Third Circuit panel states "Second Amendment’s touchstone is dangerousness" when remanding rights claim by person with multiple gambling-related offenses

A helpful lawyer made sure I saw this week's important new ruling by a Third Circuit panel in Pitsilides v. Barr, No. 21-3320 (3d Cir. Feb. 10, 2025) (available here).  I highly recommend the Pitsilides ruling in full, especially because the Third Circuit, thanks to its prior Range rulings (see here and here), has been the leading court giving concrete meaning to the Suprmere Court's Second Amendment jurisprudence in the context of federal law's broad criminal prohibition on gun possession for persons with certain criminal records.

Though all 20 pages of Pitsilides merit a close read, here are excerpts (with some cites and footnotes removed) that seem to capture the heart of this interesting decisions:

[W]hile Rahimi and Range II did not purport to comprehensively define the metes and bounds of justifiable burdens on the Second Amendment right, they do, at a minimum, show that disarmament is justified as long as a felon continues to “present a special danger of misus[ing firearms],” Rahimi, 602 U.S. at 698, in other words, when he would likely “pose[] a physical danger to others” if armed, Range II, 124 F.4th at 232.  Indeed, as Judge Bibas presciently observed even before Bruen, “[a]s an original matter, the Second Amendment’s touchstone is dangerousness,” Folajtar v. Att’y Gen., 980 F.3d 897, 924 (3d Cir. 2020) (Bibas, J., dissenting); see also Kanter v. Barr, 919 F.3d 437, 451 (7th Cir. 2019) (Barrett, J., dissenting) (“[L]egislatures have the power to prohibit dangerous people from possessing guns.”), and our sister circuits have articulated the principle similarly in light of Rahimi....

As evidenced by our opinion in Range II, the determination that a felon does not currently present a special danger of misusing firearms may depend on more than just the nature of his prior felony....  [W]e agree with the Sixth Circuit: Courts adjudicating as-applied challenges to § 922(g)(1) must consider a convict’s entire criminal history and post-conviction conduct indicative of dangerousness, along with his predicate offense and the conduct giving rise to that conviction, to evaluate whether he meets the threshold for continued disarmament.  As Range II illustrated, consideration of intervening conduct plays a crucial role in determining whether application of § 922(g)(1) is constitutional under the Second Amendment.  See 124 F.4th at 232.  Indeed, such conduct may be highly probative of whether an individual likely poses an increased risk of “physical danger to others” if armed. Id....

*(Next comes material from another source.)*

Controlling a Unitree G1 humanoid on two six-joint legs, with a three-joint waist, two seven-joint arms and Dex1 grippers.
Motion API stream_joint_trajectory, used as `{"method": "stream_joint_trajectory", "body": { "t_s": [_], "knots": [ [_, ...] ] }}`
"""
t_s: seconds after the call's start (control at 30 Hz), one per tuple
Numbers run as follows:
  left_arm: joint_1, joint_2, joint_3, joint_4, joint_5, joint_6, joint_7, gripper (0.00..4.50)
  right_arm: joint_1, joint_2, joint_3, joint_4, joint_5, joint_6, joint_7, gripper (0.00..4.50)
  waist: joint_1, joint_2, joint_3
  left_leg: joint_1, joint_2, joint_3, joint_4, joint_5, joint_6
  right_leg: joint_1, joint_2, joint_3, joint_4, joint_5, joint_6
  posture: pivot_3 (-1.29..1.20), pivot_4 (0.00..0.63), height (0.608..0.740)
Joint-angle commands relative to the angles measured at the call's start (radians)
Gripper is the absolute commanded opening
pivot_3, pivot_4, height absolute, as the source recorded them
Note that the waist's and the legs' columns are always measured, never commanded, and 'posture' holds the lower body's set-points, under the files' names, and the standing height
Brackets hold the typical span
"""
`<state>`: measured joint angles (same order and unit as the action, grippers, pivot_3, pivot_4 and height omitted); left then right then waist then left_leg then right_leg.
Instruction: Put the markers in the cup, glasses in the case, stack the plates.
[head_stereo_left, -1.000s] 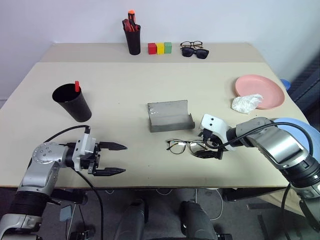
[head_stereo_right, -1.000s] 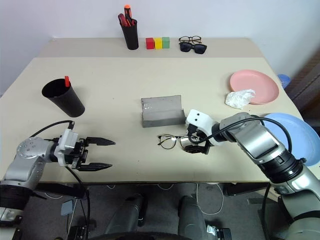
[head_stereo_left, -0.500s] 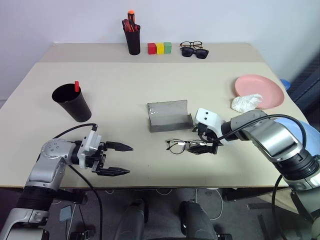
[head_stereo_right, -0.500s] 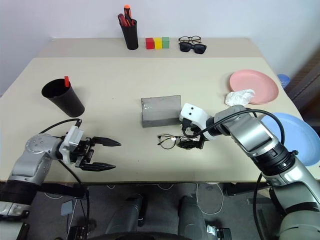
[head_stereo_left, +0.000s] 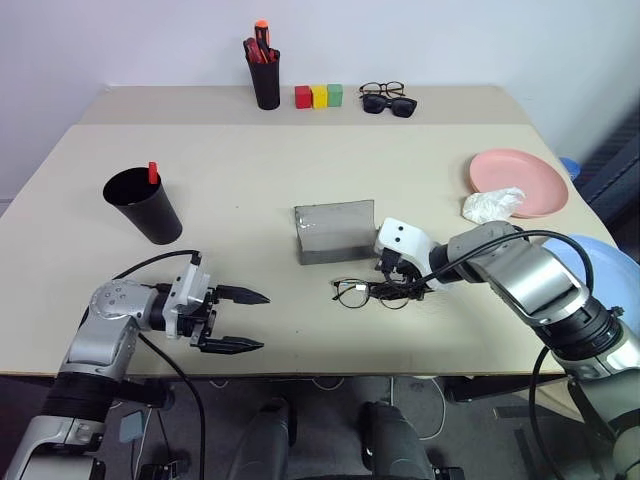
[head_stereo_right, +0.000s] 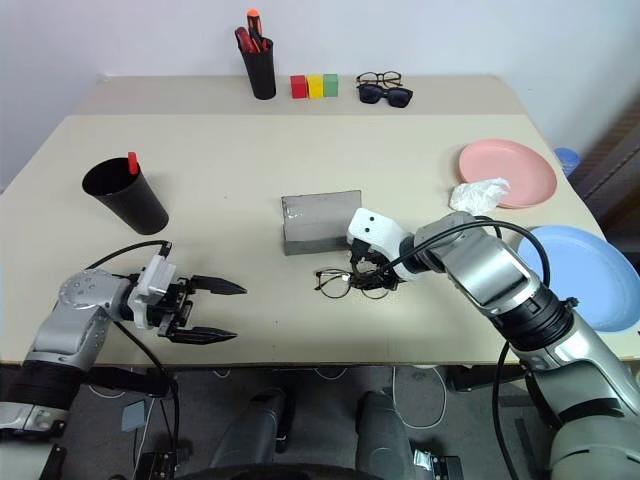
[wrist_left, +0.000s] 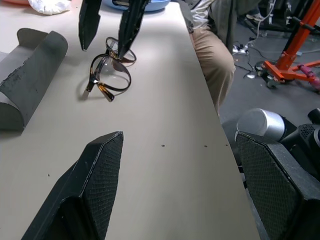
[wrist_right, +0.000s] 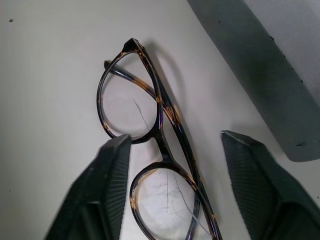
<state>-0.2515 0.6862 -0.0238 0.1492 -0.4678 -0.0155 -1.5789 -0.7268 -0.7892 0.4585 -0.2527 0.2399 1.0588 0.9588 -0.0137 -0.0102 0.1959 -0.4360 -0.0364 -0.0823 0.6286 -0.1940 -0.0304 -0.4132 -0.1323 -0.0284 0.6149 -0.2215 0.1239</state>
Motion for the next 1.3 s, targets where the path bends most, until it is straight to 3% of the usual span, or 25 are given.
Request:
{"method": "stream_joint_trajectory", "body": {
  "t_s": [0.03, 0.4, 0.5, 0.6, 0.63, 0.97, 1.17, 1.3],
  "knots": [
    [0.004, 0.003, 0.009, -0.026, -0.006, -0.006, 0.004, 3.67, -0.024, 0.005, -0.004, -0.029, -0.003, -0.009, 0.005, 2.80, 0.000, 0.000, 0.000, 0.000, 0.000, 0.000, 0.000, 0.000, 0.000, 0.000, 0.000, 0.000, 0.000, 0.000, 0.000, 0.00, 0.150, 0.740],
    [0.028, 0.011, 0.019, -0.053, -0.013, -0.001, 0.016, 3.67, -0.011, -0.006, 0.003, -0.033, -0.007, -0.021, 0.024, 2.80, 0.000, 0.000, 0.000, 0.000, 0.000, 0.000, 0.000, 0.000, 0.000, 0.000, 0.000, 0.000, 0.000, 0.000, 0.000, 0.00, 0.150, 0.740],
    [0.030, 0.012, 0.019, -0.056, -0.012, -0.001, 0.018, 3.67, -0.013, -0.009, 0.003, -0.026, -0.010, -0.027, 0.030, 1.93, 0.000, 0.000, 0.000, 0.000, 0.000, 0.000, 0.000, 0.000, 0.000, 0.000, 0.000, 0.000, 0.000, 0.000, 0.000, 0.00, 0.150, 0.740],
    [0.028, 0.012, 0.018, -0.061, -0.012, 0.002, 0.022, 3.67, -0.012, -0.010, 0.003, -0.020, -0.013, -0.034, 0.034, 0.37, 0.000, 0.000, 0.000, 0.000, 0.000, 0.000, 0.000, 0.000, 0.000, 0.000, 0.000, 0.000, 0.000, 0.000, 0.000, 0.00, 0.150, 0.740],
    [0.029, 0.013, 0.019, -0.063, -0.012, 0.001, 0.023, 3.67, -0.011, -0.010, 0.003, -0.020, -0.014, -0.035, 0.035, 0.06, 0.000, 0.000, 0.000, 0.000, 0.000, 0.000, 0.000, 0.000, 0.000, 0.000, 0.000, 0.000, 0.000, 0.000, 0.000, 0.00, 0.150, 0.740],
    [0.035, 0.017, 0.022, -0.075, -0.014, 0.006, 0.031, 3.67, 0.008, -0.027, -0.012, -0.030, -0.010, -0.042, 0.054, 0.06, 0.000, 0.000, 0.000, 0.000, 0.000, 0.000, 0.000, 0.000, 0.000, 0.000, 0.000, 0.000, 0.000, 0.000, 0.000, 0.00, 0.150, 0.740],
    [0.037, 0.010, 0.019, -0.078, -0.016, 0.009, 0.039, 3.67, 0.000, -0.095, -0.145, -0.118, 0.138, -0.071, 0.200, 0.06, 0.002, 0.001, 0.000, -0.002, 0.000, 0.000, 0.000, 0.000, 0.000, -0.001, 0.000, 0.000, -0.001, 0.000, 0.000, 0.00, 0.150, 0.740],
    [0.042, 0.004, 0.015, -0.083, -0.017, 0.013, 0.045, 3.67, -0.081, -0.013, -0.217, -0.049, 0.177, -0.143, 0.189, 0.06, -0.005, 0.001, 0.000, -0.002, 0.001, 0.000, 0.000, 0.000, 0.000, -0.002, 0.000, 0.000, -0.001, 0.000, 0.000, 0.00, 0.150, 0.740]
  ]
}}
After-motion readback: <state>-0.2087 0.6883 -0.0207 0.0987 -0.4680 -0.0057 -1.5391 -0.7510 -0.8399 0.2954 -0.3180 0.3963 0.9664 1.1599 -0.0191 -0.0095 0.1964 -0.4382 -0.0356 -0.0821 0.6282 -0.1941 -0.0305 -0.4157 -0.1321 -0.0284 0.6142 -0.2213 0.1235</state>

But as Bruen, Rahimi, and Range II teach, we may not paint with such a broad brush when evaluating an individual felon’s as-applied challenge.  So while bookmaking and pool selling offenses may not involve inherently violent conduct, they may nonetheless, depending on the context and circumstances, involve conduct that endangers the physical safety of others.  That assessment necessarily requires individualized factual findings.

While this case helpfully highlights how Second Amendment doctrine is moving toward a new "touchstone" of dangerousness, I am not sure it is all that helpful in unpacking how this ineherently vague standard is to be applied.  I have dozens of questions about how a "dangerousness" standard is to apply in the Second Amendment context, and I will flag just a few here.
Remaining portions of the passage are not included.